Steve also shared that his observations of LTAs over time are beginning to reveal two major categories, those, which pertain more directly to, teaching and learning and those, which are more widely applicable to general work and administrative, uses. That's why, although the TLT Web site defines them as necessarily related to teaching and learning, I have few qualms about applying the concept outside the classroom.

LTAs also "get around," and in doing so somewhat expose a techie-tendency to want to build new and interesting things, as opposed to perhaps just using lower technology we already have more efficiently, but that's another issue.

My "Plan B" for our Campus Facilities Inventory (CFI) may be an example of a more administrative or research-oriented LTA. For the CFI we've built a very nice online system with good user interfaces, to collect data. It's impressive, it's integrated, and it can be built upon for more functionality later. But if you look at it starkly, with the "high" technology maybe not working and a deadline looming - as I did earlier this week - what we're really doing right now is collecting (a) from each of 200-400 campuses, one person on each campus, (b) about 35 fields of data. It's a very important project and quite useful data, but d'esn't really, imperatively need the application of high tech.

There's no reason we can't do that by creating a simple spreadsheet, sending a copy to each participant, and having them complete and return them by a deadline. Whereupon we simply collate all the data into one place and begin analysis. That's my LTA, Low Threshold Application, otherwise known around here right now as Plan B.

Now, I'd bet there are hundreds of working groups all over my campus that are collecting data that is at least structurally similar to what we are collecting. And I'd bet there are dozens, if not hundreds, of technical tools and procedures created by those groups to do so. Some are probably technologically state of the art; some are probably still sending our paper surveys and then having work-study students key in data. Too bad there isn't some place to go to share lessons-learned, or some professional development class in various data collection techniques that don't require high-level technology.

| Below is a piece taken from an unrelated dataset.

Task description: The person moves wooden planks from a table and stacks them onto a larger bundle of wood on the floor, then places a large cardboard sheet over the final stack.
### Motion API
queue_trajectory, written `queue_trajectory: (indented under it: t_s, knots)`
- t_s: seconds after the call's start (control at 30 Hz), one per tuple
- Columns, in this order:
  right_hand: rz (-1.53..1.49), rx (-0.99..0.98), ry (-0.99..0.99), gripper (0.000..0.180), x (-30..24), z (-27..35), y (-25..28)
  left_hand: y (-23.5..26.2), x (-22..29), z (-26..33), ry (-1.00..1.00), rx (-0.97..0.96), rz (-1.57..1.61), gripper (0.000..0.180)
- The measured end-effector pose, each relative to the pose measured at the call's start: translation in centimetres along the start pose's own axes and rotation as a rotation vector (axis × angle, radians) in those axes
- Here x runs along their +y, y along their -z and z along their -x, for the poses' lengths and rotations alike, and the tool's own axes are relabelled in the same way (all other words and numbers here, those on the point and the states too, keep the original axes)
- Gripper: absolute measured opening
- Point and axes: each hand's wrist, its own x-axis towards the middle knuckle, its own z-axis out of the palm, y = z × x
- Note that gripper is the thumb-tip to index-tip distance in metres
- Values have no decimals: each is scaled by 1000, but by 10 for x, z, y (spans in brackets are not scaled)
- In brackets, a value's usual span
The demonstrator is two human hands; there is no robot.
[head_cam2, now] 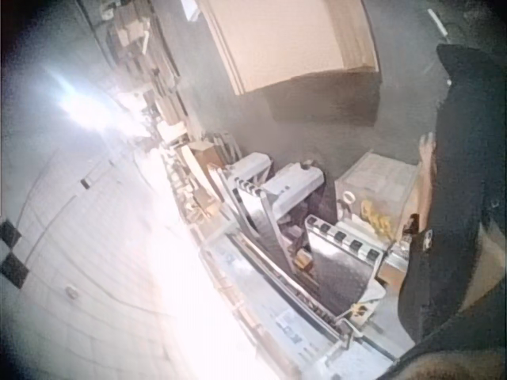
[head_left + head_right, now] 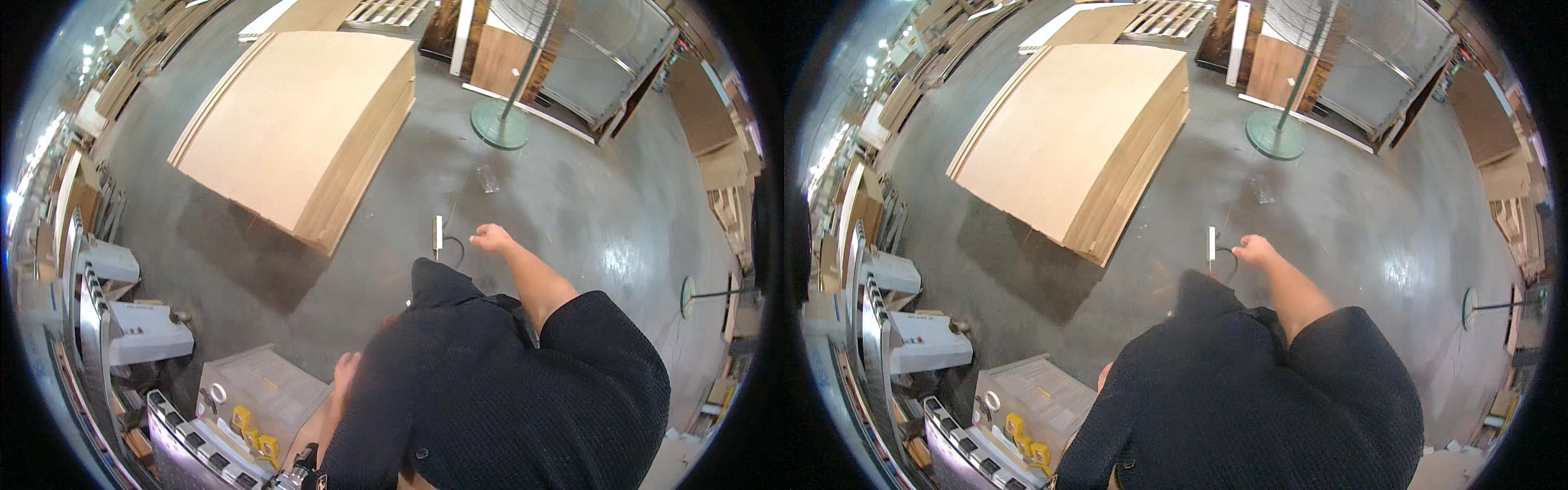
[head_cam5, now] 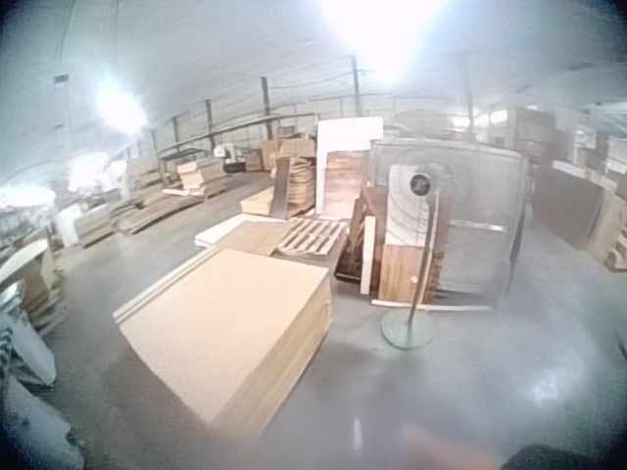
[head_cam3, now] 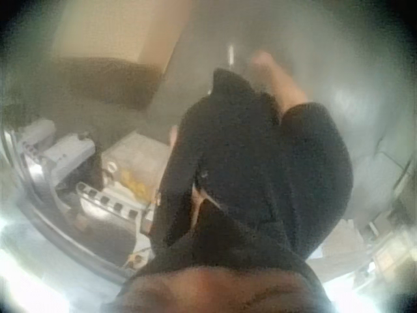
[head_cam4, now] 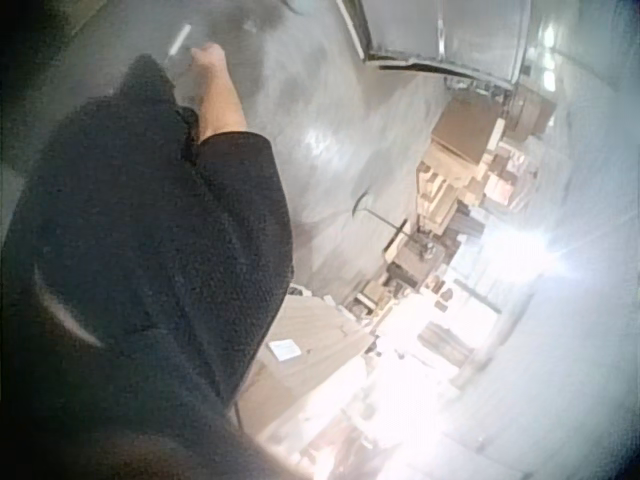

I'm not talking about a hands-on, computer laboratory class in how to use Access or FileMaker, or SPSS, we've got those. I'm talking about a "here's the problem" and "here's how others have solved it, using various tools and techniques" - what I think much of "professional development" is about. Maybe we're all smart enough and highly-educated enough to not need someone to fund, develop, and teach such a course, or even to collect the various solutions for sharing? Maybe we don't need related professional development? Maybe it's efficient for us all to invent our own wheels? Not really.

So, I urge people to check out the TLT Group's Low Threshold Applications collection, and its links to others, and to share their own LTAs. (Noting, also, that the hundreds of useful articles and resources available on the Syllabus Web site serves much the same purpose!) Maybe we can create an inter-institutional professional development LTA network instead of worrying about intra-institutional professional development programs that no one wants to fund, anyway.